Osteoporosis is a condition which causes thinning of the bones. This may result in vertebral compression fractures, deformity (kyphosis), or even death. Osteoporosis and related spinal fractures are largely preventable or treatable with medications, calcium intake, and kyphoplasty or vertebroplasty surgery.
If the Bone spurs and ligaments enlarge from the chronic instability or “shifting” caused by DDD, the nerves can eventually become pinched by the bone spurs both from the discs in front and the facets in back.

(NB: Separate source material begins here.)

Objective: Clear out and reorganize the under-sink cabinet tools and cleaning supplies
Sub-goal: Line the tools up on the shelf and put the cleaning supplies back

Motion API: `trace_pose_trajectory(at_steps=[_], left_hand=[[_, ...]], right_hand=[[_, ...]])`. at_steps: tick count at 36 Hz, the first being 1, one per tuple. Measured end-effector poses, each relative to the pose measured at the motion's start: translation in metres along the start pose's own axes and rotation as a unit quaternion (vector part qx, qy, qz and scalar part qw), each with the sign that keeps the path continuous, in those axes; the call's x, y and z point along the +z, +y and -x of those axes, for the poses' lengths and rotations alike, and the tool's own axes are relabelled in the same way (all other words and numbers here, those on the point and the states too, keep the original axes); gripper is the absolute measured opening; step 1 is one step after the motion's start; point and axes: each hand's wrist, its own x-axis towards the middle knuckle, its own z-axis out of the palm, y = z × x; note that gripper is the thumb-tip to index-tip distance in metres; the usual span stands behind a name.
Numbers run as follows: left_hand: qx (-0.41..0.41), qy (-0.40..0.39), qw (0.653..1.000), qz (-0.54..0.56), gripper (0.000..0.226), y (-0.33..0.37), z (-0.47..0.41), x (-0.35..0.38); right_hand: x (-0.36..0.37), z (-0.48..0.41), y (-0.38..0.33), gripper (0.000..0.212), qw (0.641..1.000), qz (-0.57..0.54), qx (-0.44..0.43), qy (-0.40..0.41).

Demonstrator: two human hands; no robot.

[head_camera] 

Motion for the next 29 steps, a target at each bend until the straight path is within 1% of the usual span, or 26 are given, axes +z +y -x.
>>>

The bone spurs and ligaments which buckle in and thicken due to loss in disc height and instability both narrow the spinal canal and can use pain, numbness, tingling or weakness radiating down into the arms or legs. When this happens, the condition is called Spinal Stenosis. Spinal Stenosis is a complication of Osteoarthritis of the Spine.
SIJ pain is often seen in patients with previous lumbar spine fusion because of stress transfer to the SI joints. It is also seen in patients with trauma to the SI joints from car accidents or falls onto the buttock region which can cause a shear stress across the joint and damaging the cartilage inside the joint.
There are many types of scoliosis. Sometimes young people develop it in preteen or teenage years. Much more commonly it occurs over time due to aging and arthritis.
Scoliosis can cause pain and dysfunction but not always. There are many treatments for scoliosis.
Spondylolisthesis – is a Latin term which means a “slipped spine.” The most common type of Spondylolisthesis can be associated with DDD in adults in the 30-60 year age range when the spine becomes unstable because of disc height loss . This is called a Degenerative Spondylolisthesis . Another common cause of Spondylolisthesis is a stress fracture in the part of the bone between the facet joints ( the pars interarticularis ) which tends to occur in teenagers . This type of Spondylolisthesis is called a Lytic Spondylolisthesis . Lytic Spondylolisthesis or Spondylolysis associated with a genetic condition in which a thin pars region is fractured due to repetitive stress. It is commonly seen in gymnastics who tend to be hyper flexible , football and soccer players which often involve sudden or violent twisting and bending of the spine.